Innovative bioinspired hydrogel scaffolds enabling in-situ hybrid nanoflower integration for dual-mode acetylcholinesterase inhibitor profiling.

This study introduces an innovative bioinspired hydrogel scaffold tailored to facilitate the in-situ integration of hybrid nanoflowers (HNFs) into the sensing interface, thereby establishing a versatile dual-mode platform for the sensitive profiling of acetylcholinesterase (AChE) inhibitors, a pivotal aspect in the pursuit of Alzheimer's disease therapeutics. Mimicking the tenacious anchoring of natural tree roots, our design employs magnetic bead imprinting with Strep-Tactin-coated magnetic beads (STMBs) to shape the hydrogel, which is then complemented by the integration of AChE-specific aptamers. This configuration creates a stable and biomimetic environment that nurtures HNF growth, thereby enhancing the binding integrity of HNFs with sensing interfaces. The platform's dual-mode detection capability, integrating both colorimetric and electrochemical sensing, is demonstrated through the effective evaluation of galantamine's inhibitory potency, with IC values that highlight its therapeutic potential.

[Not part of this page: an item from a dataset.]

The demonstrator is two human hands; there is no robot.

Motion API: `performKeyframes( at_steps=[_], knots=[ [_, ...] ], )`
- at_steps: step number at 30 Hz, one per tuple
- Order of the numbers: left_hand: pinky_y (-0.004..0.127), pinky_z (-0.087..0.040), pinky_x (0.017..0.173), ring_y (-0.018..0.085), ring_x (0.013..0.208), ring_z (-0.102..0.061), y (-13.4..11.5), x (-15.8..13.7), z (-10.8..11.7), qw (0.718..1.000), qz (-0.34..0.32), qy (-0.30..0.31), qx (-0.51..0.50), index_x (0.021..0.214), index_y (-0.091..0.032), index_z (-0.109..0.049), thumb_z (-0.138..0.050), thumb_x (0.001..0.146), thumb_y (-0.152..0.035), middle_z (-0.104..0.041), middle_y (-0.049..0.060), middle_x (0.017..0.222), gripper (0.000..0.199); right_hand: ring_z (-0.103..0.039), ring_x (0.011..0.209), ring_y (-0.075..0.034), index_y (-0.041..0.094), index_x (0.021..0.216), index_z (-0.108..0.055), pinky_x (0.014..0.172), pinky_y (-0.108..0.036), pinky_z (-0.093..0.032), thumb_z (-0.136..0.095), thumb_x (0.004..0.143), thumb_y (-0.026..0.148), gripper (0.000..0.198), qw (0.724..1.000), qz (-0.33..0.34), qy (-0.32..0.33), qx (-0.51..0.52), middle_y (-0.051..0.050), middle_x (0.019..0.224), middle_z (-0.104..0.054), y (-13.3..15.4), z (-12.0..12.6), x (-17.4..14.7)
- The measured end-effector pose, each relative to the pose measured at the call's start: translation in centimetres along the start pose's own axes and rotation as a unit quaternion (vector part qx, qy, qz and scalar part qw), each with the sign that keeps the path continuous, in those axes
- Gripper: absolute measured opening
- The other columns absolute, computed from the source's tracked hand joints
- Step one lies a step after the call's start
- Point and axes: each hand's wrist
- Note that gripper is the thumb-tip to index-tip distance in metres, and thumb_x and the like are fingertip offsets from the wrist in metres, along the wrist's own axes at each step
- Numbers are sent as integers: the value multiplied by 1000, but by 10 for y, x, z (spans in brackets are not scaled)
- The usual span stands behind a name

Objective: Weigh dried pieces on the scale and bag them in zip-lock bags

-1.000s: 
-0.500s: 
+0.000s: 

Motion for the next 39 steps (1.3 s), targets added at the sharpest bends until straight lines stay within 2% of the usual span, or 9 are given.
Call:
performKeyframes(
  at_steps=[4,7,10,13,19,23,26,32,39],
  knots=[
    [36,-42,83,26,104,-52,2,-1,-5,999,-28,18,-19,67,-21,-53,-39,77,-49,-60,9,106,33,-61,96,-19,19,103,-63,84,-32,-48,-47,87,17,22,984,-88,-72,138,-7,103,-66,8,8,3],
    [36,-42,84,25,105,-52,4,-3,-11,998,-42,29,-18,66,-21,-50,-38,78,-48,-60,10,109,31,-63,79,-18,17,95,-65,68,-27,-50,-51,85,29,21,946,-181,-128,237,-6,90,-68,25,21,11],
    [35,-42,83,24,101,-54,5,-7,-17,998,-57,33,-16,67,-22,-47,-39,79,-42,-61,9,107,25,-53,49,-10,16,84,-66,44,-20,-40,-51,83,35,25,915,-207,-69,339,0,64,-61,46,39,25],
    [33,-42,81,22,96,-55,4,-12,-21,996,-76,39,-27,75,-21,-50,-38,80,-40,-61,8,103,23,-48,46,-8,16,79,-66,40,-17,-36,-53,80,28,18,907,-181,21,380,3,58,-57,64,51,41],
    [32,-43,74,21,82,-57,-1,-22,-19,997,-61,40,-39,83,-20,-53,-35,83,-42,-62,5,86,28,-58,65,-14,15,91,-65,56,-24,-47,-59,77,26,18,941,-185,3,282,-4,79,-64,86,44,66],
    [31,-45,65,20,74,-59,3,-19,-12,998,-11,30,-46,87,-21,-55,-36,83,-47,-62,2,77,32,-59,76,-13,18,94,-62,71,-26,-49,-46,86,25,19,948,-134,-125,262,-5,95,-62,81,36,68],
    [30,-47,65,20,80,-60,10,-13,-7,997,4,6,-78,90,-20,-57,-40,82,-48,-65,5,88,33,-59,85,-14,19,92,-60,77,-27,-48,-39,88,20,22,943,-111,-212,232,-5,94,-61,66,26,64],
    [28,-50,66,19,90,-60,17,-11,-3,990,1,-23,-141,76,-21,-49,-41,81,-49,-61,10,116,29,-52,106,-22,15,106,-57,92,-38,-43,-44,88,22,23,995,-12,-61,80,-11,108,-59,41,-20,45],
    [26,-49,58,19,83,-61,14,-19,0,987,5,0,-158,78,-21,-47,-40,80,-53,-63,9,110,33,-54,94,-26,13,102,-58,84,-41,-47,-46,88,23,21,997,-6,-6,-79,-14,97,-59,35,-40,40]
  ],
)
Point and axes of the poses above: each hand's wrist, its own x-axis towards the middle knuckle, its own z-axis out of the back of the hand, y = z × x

The hydrogel's exceptional reusability, maintaining over 95% of its initial activity after multiple uses, and its long-term stability, retaining 91% of its initial performance, further highlight its practicality and cost-effectiveness. In summary, this bioinspired hydrogel scaffold offers a novel, efficient, and dependable biosensing strategy for HNF-based biosensors, showing great potential for broad applications in medical diagnostics and advanced biosensing technologies.